2.Mahkemenin verdiği kabul kararı, eserin ayıplı olduğu, süresinde ayıp ihbarı yapıldığı, bu aşamada ayıbın niteliğinin ve iş sahibinin hangi seçimlik hakkı kullanabileceğinin tespiti gerektiği, iş sahibinin iadesini isteyebileceği bedelin, tenzil ya da onarım için gereken bedel de göz önünde bulundurularak yapılacak hesaplama neticesinde belirlenmesi lazım geldiği belirtilerek bozulmuştur.

3.Mahkemece bozmaya uyulmuş, yapılan inceleme neticesinde 22.01.2015 tarihli d.iş bilirkişi raporunda ızgaraların kusurlu olduğu belirtilmiş ise de ızgaraların tamamının mevcut olmadığı, raporun yalnızca 11 adet ızgara için düzenlendiği, eser sözleşmesinde ayıp ihbarı için gecikilmeksizin bildirilmesi gerektiği görülmekle ayıp ihbarı yapılmış ise dahi ayıplı olduğu iddia olunan ızgaraların davacıda olması ve iade olunamayacak olduğu dikkate alınarak ayıplı olan ızgaralar bulunmadığından ve değişik iş dosyası ile de tespit olunamadığından davanın reddine karar verilmiştir.

4.Mahkemece bozmaya uyulmuş ise de bozmaya uygun inceleme yapılmamıştır. Şöyle ki dosyanın tetkikinde her iki bozma ilamı neticesinde de eserin ayıplı olduğu ve süresinde ayıp ihbarı yapıldığı hususlarının kabul edildiği ve kesinleştiği anlaşılmaktadır. Ayrıca 15.01.2015 tarihinde yapılan keşif neticesinde 22.01.2015 tarihinde hazırlanan raporda teslim edilen ızgaraların tümünün fotoğraflandığı, içlerinden rastgele seçilen ızgara örneklerinin incelenmesi neticesinde ızgaraların sözleşmede kararlaştırılan özellikleri taşımadığı ve ayıplı olduğu tespit edilmiştir.

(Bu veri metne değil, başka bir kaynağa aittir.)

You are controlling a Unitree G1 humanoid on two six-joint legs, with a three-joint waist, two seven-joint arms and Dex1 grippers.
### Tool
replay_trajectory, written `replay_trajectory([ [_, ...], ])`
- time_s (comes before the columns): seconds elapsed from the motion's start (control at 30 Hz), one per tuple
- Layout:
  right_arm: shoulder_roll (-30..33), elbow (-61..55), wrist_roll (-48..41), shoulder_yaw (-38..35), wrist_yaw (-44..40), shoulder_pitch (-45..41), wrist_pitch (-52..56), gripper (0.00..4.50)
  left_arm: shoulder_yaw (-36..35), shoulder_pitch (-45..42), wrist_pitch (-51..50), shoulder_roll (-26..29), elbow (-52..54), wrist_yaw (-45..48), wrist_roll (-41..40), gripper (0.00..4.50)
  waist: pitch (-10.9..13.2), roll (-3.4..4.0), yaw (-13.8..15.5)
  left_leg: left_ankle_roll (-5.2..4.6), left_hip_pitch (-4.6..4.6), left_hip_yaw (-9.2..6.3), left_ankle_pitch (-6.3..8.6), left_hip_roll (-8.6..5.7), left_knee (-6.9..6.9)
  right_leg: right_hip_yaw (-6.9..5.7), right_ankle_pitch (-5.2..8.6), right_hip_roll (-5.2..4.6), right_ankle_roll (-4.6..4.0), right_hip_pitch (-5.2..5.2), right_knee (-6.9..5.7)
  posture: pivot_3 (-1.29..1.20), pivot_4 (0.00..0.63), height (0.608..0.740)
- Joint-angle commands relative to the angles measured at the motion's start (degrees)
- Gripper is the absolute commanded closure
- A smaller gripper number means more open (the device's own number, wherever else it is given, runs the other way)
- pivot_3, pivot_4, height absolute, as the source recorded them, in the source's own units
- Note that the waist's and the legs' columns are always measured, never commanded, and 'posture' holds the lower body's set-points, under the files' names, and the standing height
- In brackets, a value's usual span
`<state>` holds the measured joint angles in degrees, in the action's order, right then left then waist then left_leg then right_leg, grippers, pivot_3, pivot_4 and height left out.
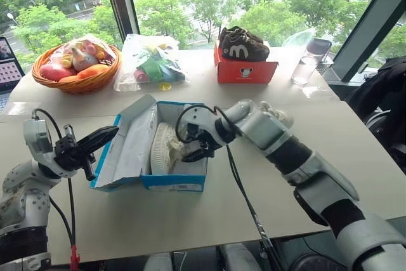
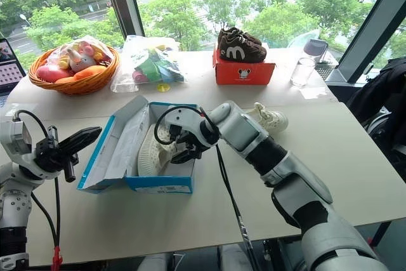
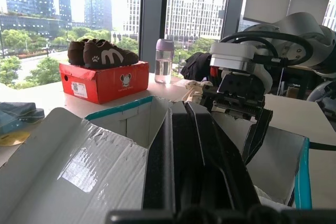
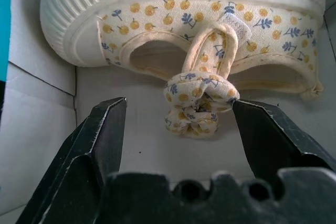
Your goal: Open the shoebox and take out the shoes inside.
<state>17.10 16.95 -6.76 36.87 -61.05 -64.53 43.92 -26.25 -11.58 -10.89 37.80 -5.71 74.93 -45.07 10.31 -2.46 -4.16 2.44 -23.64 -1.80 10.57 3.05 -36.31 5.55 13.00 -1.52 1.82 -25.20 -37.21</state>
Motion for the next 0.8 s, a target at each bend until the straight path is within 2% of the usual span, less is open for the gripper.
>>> replay_trajectory([
  [0.03, -2.3, 6.1, 3.4, -0.4, 1.6, -1.7, -2.4, 0.77, -0.5, -0.6, 0.6, 0.5, 0.8, 0.2, -0.1, 4.5, 0.0, -0.07, 0.1, 0.0, 0.08, 0.0, 0.0, 0.0, 0.0, 0.0, 0.0, 0.0, 0.0, 0.07, -0.01, 0.0, 0.15, 0.74],
  [0.3, -5.9, 11.4, 6.1, -2.5, 2.5, -2.0, -4.6, 0.77, -0.2, -0.6, 0.8, 0.1, 1.2, -0.3, 0.1, 4.5, -0.1, -0.2, 0.0, 0.0, 0.52, 0.0, 0.0, 0.02, 0.01, 0.0, 0.01, 0.02, -0.01, 0.46, 0.0, 0.0, 0.15, 0.74],
  [0.43, -6.1, 10.4, 6.9, -3.2, 3.1, -1.1, -4.8, 1.84, -0.2, -0.6, 0.7, 0.0, 1.5, -0.5, 0.0, 4.5, -0.1, -0.2, 0.0, 0.0, 0.51, 0.0, 0.0, 0.02, 0.01, 0.0, 0.01, 0.02, -0.01, 0.46, 0.0, 0.0, 0.15, 0.74],
  [0.7, -6.4, 9.4, 9.3, -4.2, 4.9, 0.4, -5.4, 4.46, 0.3, -1.1, 0.7, 0.2, 1.2, -0.7, 0.3, 4.5, -0.1, -0.2, 0.0, 0.0, 0.48, 0.0, 0.0, 0.02, 0.03, 0.0, 0.02, 0.02, -0.01, 0.43, 0.02, 0.0, 0.15, 0.74],
  [0.8, -6.5, 8.8, 9.5, -4.8, 5.2, 0.7, -5.0, 4.46, 0.5, -1.5, 0.7, 0.3, 0.9, -0.6, 0.5, 4.5, -0.1, -0.2, 0.0, 0.0, 0.49, 0.0, 0.0, 0.02, 0.03, 0.0, 0.02, 0.02, -0.01, 0.44, 0.02, 0.0, 0.15, 0.74],
])
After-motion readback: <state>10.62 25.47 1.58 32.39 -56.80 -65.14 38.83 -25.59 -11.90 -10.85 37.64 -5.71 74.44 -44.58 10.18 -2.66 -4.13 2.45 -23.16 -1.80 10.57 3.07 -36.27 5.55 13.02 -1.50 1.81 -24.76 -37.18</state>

5.Diğer taraftan bozma ilamı uyarınca davacıdan seçimlik hakkı sorulmuş, malların iade edilerek bedelinin iadesi değil hurda bedelinin düşülerek ayıp bedelinin hesaplanması için ek rapora gönderilmesi istenmiştir.

6.Mahkemece, taraflarca teslim edildiği hususunda ihtilaf olmayan, bozma kapsamında da ayıplı olduğu ve süresinde ayıp ihbarında bulunulduğu kesinleşen ızgaraların bilirkişiden ek rapor alınması suretiyle hurda değerinin hesaplanarak ödenen bedelden mahsubu ile sonucuna göre karar verilmesi gerekirken açıklanan şekilde davanın reddine karar verilmesi doğru olmamış, bu sebeple hüküm bozulmuştur.

VI. KARAR
Açıklanan sebeplerle;

Davacı vekilinin temyiz itirazlarının kabulü ile hükmün BOZULMASINA,

Peşin alınan harcın istek halinde temyiz edene iadesine,

kararın tebliğinden itibaren 15 gün içinde karar düzeltme yolu açık olmak üzere,

06.06.2023 tarihinde oy birliğiyle karar verildi.